■ **ACTIVITY**
What is needed is an exact repetition of the lines from the first one in the data through the line with "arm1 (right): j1", with no pictures.

■ **EXERCISE DATA**
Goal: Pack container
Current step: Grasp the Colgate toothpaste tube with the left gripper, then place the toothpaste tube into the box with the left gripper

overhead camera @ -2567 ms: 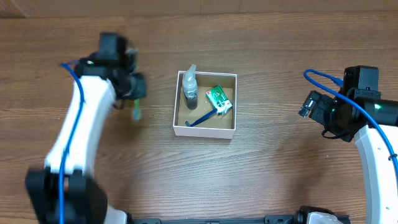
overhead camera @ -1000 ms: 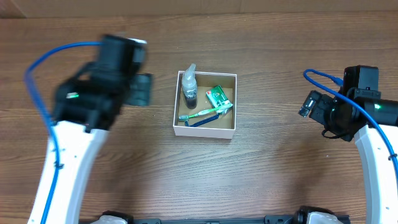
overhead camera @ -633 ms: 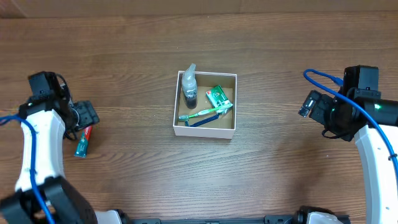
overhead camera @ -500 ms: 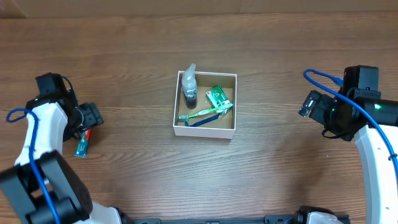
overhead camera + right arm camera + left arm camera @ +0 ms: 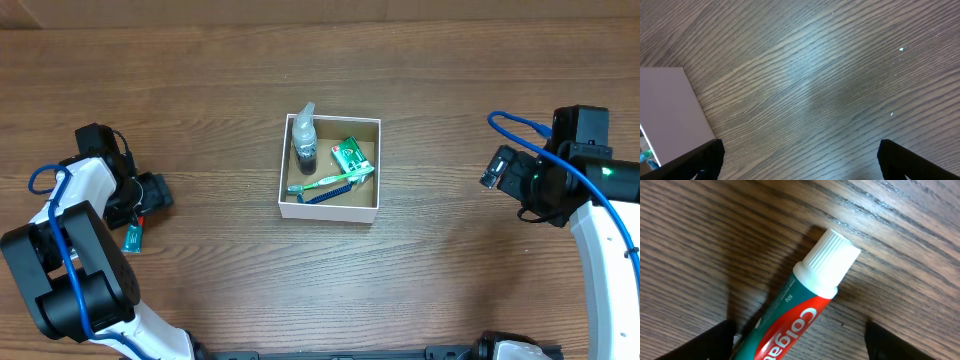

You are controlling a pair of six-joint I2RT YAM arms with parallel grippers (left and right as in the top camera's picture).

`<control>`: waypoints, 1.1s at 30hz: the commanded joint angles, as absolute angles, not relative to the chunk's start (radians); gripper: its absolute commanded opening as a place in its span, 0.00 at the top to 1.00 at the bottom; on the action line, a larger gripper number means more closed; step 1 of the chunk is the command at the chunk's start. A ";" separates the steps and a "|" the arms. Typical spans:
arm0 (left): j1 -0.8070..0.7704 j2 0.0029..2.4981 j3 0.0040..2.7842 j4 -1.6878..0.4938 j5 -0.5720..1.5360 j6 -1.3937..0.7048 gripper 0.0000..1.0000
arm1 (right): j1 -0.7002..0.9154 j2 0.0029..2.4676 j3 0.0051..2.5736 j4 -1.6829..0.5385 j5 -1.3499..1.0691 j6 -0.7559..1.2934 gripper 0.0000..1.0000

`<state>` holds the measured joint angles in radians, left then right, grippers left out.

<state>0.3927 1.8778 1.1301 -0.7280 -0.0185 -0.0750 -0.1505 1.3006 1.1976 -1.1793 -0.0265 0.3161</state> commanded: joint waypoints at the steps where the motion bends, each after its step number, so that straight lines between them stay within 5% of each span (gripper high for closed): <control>1: 0.392 1.896 1.122 -0.738 -0.006 -0.057 0.46 | -0.153 1.293 1.197 -1.177 -0.028 0.313 0.00; 4: 0.392 1.896 1.122 -0.744 0.000 -0.060 0.74 | -0.153 1.292 1.197 -1.177 -0.028 0.313 0.00; 8: 0.392 1.896 1.122 -0.744 0.001 -0.060 0.93 | -0.153 1.293 1.197 -1.177 -0.028 0.313 0.00; 19: 0.303 1.822 1.406 -0.990 0.162 -0.043 0.96 | -0.153 1.293 1.197 -1.177 -0.028 0.313 0.00; 24: -0.048 1.588 1.572 -0.987 0.181 0.038 0.96 | -0.153 1.293 1.197 -1.173 -0.028 0.313 0.00; 26: -0.316 1.547 1.581 -0.915 0.124 0.151 0.96 | -0.153 1.293 1.197 -1.172 -0.028 0.313 0.00; 30: -0.616 1.648 1.579 -0.884 -0.003 0.195 0.96 | -0.153 1.293 1.197 -1.172 -0.028 0.313 0.00; 33: -0.684 1.803 1.579 -0.875 -0.008 0.194 0.96 | -0.153 1.293 1.197 -1.173 -0.028 0.313 0.00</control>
<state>-0.6422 1.6718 1.5810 -0.8822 0.0307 0.1627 -0.1509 1.3006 1.1976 -1.1778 -0.0265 0.3149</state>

■ **RESPONSE FOR THIS EXERCISE**
Goal: Pack container
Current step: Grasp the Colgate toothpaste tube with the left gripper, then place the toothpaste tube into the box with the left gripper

overhead camera @ -2567 ms: 
overhead camera @ -1000 ms: 
overhead camera @ -633 ms: 
overhead camera @ -500 ms: 
overhead camera + right arm camera + left arm camera @ +0 ms: 

You are controlling a pair of six-joint I2RT YAM arms with parallel grippers (left and right as in the top camera's picture).

`<control>`: waypoints, 1.1s at 30hz: the commanded joint angles, as absolute angles, not relative to the chunk's start (radians); gripper: its absolute commanded opening as a place in its span, 0.00 at the top to 1.00 at the bottom; on the action line, a larger gripper number means more closed; step 1 of the chunk is the command at the chunk's start. A ";" separates the steps and a "|" the arms. Typical spans:
arm0 (left): j1 -0.8070..0.7704 j2 0.0029..2.4981 j3 0.0040..2.7842 j4 -1.6878..0.4938 j5 -0.5720..1.5360 j6 -1.3937..0.7048 gripper 0.0000..1.0000
arm1 (right): j1 -0.7002..0.9154 j2 0.0029..2.4676 j3 0.0051..2.5736 j4 -1.6829..0.5385 j5 -1.3499..1.0691 j6 -0.7559..1.2934 gripper 0.0000..1.0000

Nothing remains open in this exercise.